Each line below with the string "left" should be copied.

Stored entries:
# # #

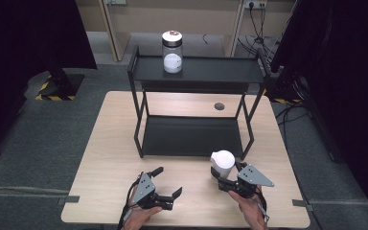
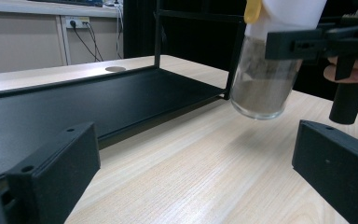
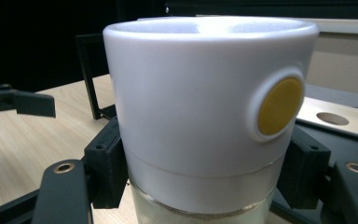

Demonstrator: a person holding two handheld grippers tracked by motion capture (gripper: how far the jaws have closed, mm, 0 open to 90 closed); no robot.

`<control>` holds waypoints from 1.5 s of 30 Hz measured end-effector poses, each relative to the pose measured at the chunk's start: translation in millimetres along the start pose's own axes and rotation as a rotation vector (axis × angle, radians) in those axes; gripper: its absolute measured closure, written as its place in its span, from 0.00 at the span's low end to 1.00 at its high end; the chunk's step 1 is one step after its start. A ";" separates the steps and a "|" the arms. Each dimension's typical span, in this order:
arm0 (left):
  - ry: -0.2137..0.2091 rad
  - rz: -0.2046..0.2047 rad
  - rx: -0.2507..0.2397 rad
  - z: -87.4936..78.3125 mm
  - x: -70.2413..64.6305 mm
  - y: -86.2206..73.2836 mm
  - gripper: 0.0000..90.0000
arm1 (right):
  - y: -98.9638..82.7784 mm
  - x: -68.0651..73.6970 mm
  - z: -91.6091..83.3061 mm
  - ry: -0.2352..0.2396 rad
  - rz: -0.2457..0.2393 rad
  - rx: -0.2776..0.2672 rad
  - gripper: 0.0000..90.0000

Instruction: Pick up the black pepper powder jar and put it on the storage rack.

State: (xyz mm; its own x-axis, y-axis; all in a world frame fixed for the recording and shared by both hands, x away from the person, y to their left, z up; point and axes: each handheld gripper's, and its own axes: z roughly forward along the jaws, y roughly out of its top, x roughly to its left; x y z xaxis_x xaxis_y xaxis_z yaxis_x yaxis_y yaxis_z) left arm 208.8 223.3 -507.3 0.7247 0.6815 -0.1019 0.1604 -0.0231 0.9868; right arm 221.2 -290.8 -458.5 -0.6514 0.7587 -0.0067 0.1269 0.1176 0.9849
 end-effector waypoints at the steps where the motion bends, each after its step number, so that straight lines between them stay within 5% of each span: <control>1: 0.000 0.000 0.000 -0.1 0.2 0.1 0.00 | 1.4 0.2 -0.3 -0.001 0.001 -0.002 0.34; 11: 0.008 -0.001 -0.004 -0.5 0.4 -0.4 0.00 | 27.4 -1.4 2.6 0.004 -0.016 -0.022 0.34; 32: 0.011 -0.015 -0.006 -0.5 0.7 -1.2 0.00 | 140.3 -20.9 23.9 0.126 -0.036 -0.046 0.34; 45: 0.008 -0.033 -0.006 -0.1 1.1 -1.9 0.00 | 192.1 -23.7 40.0 0.168 -0.051 -0.050 0.34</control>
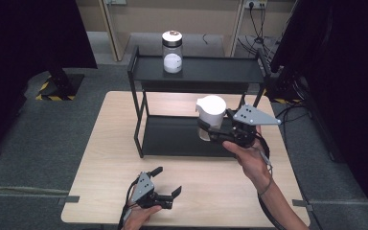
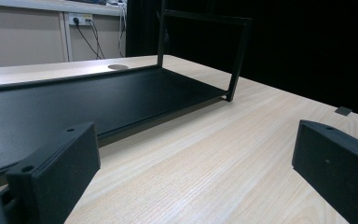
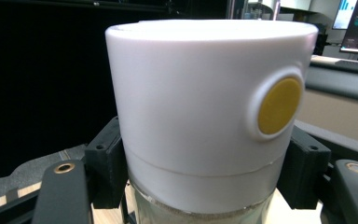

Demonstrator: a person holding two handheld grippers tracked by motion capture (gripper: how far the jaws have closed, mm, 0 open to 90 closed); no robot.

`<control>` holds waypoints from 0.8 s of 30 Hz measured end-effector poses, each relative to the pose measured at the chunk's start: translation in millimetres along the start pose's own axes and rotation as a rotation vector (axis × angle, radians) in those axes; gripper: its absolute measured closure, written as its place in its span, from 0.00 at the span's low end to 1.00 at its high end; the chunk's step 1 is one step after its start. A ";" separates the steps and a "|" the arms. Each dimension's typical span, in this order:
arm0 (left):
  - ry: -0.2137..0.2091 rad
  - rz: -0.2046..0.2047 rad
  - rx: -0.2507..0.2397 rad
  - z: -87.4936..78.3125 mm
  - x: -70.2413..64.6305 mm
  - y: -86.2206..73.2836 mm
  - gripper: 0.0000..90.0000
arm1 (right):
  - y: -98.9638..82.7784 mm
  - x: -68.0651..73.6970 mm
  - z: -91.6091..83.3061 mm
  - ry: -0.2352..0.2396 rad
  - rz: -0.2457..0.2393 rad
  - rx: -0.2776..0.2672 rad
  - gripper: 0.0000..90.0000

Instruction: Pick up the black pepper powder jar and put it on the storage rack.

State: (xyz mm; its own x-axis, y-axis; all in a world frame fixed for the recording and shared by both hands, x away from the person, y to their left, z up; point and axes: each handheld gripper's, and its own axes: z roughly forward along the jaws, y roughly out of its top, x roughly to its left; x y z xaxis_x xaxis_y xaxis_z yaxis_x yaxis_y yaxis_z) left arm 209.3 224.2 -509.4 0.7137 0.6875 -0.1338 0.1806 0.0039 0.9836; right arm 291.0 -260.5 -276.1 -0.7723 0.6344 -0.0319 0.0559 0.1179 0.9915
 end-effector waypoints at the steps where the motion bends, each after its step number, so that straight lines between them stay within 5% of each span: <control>1: 0.000 -0.001 0.000 -0.1 -0.1 0.1 0.00 | 3.4 -1.4 1.0 0.006 0.006 -0.002 0.34; 11: -0.001 0.001 0.003 0.7 0.0 0.1 0.00 | 40.4 -11.2 15.6 0.009 0.014 -0.020 0.34; 24: -0.004 -0.001 0.005 0.4 0.8 0.5 0.00 | 92.6 -21.5 46.0 -0.060 0.008 0.002 0.34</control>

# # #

*WRITTEN ANSWER*.
arm0 (left):
State: (xyz mm; its own x-axis, y-axis; all in a world frame fixed for the recording and shared by both hands, x away from the person, y to their left, z up; point and axes: each handheld gripper's, and its own axes: z roughly forward along the jaws, y roughly out of its top, x roughly to its left; x y z xaxis_x xaxis_y xaxis_z yaxis_x yaxis_y yaxis_z) left arm 208.8 223.3 -507.3 0.7247 0.6815 -0.1019 0.1604 -0.0231 0.9868; right arm 221.2 -290.8 -458.5 -0.6514 0.7587 -0.0067 0.1269 0.1176 0.9849
arm0 (left):
State: (xyz mm; its own x-axis, y-axis; all in a world frame fixed for the recording and shared by both hands, x away from the person, y to their left, z up; point and axes: each handheld gripper's, and its own axes: z roughly forward along the jaws, y roughly out of its top, x roughly to its left; x y z xaxis_x xaxis_y xaxis_z yaxis_x yaxis_y yaxis_z) left arm 209.3 224.2 -509.4 0.7137 0.6875 -0.1338 0.1806 0.0039 0.9836; right arm 291.0 -260.5 -276.1 -0.7723 0.6344 -0.0319 0.0559 0.1179 0.9915

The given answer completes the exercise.